## TASK PROMPT:
Where an image appears in the data, omit it and reproduce the rest exactly.

*** INFORMATION SUPPLIED ***

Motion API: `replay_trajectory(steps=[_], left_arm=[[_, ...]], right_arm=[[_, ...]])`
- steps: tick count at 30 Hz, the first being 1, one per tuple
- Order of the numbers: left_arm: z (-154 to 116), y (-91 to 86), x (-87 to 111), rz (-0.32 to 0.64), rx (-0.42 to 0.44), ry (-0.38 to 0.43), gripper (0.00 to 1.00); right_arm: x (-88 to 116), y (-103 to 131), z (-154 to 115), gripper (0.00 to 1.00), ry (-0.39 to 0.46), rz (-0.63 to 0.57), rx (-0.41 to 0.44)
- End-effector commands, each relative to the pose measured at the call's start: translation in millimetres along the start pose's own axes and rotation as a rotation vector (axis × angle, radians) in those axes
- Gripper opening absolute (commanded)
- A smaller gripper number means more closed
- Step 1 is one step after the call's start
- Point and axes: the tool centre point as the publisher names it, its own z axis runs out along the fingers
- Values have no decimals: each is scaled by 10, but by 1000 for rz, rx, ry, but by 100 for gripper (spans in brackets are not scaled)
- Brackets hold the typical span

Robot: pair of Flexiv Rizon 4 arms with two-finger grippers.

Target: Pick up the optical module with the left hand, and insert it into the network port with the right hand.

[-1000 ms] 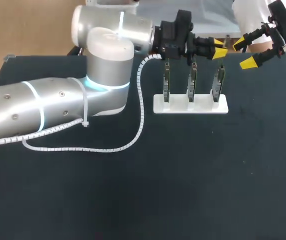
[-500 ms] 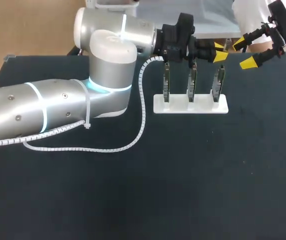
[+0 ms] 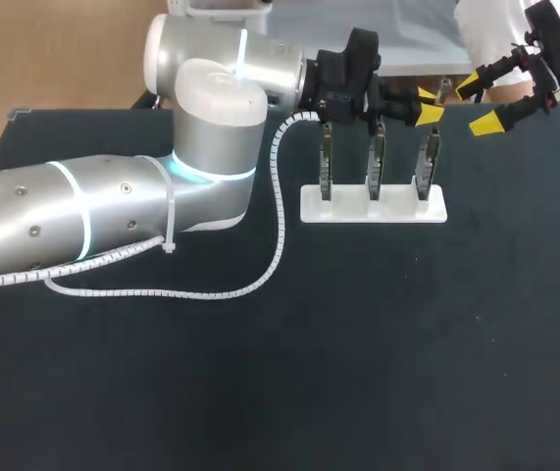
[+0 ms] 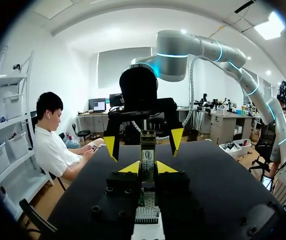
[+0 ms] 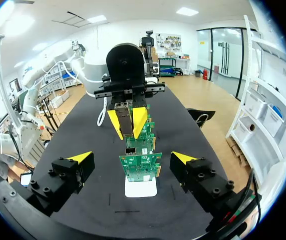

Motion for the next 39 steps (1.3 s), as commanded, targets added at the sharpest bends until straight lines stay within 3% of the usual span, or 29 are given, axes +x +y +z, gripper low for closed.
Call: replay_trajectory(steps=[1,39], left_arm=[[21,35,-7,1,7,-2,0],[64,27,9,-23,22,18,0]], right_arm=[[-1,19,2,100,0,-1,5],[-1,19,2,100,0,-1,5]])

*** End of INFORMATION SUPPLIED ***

## RESPONSE AREA:
Motion API: `replay_trajectory(steps=[_], left_arm=[[_, ...]], right_arm=[[_, ...]])`
- steps: tick count at 30 Hz, the first being 1, one per tuple
- Order of the numbers: left_arm: z (-154 to 116), y (-91 to 86), x (-87 to 111), rz (-0.32 to 0.64), rx (-0.42 to 0.44), ry (-0.38 to 0.43), gripper (0.00 to 1.00); right_arm: x (-88 to 116), y (-103 to 131), z (-154 to 115), gripper (0.00 to 1.00), ry (-0.39 to 0.46), rz (-0.63 to 0.57), rx (-0.41 to 0.44)
- End-effector commands, each relative to the pose measured at the call's start: translation in millimetres along the start pose's own axes and rotation as a rotation vector (axis × angle, radians) in those axes
- Gripper opening absolute (commanded)
- A smaller gripper number means more closed
- Step 1 is one step after the call's start
- Point and axes: the tool centre point as the publisher names it, its own z axis runs out along the fingers
- Values have no decimals: each is scaled by 10, but by 1000 for rz, rx, ry, but by 100 for gripper (spans in brackets are not scaled)
- Brackets hold the typical span

Robot: pair of Flexiv Rizon 4 arms with two-finger grippers.

Target: Pick up the optical module with the left hand, and insert it into the network port with the right hand.

[-1000 ms] 
[-500 ms] 
[+0 ms] 
[+0 ms] 
[+0 ms] 

Motion for the next 39 steps (1.3 s), as commanded, targets added at the sharpest bends until straight lines stay within 3% of the usual span, or 29 are given, axes +x +y +z, gripper low for closed.
Call: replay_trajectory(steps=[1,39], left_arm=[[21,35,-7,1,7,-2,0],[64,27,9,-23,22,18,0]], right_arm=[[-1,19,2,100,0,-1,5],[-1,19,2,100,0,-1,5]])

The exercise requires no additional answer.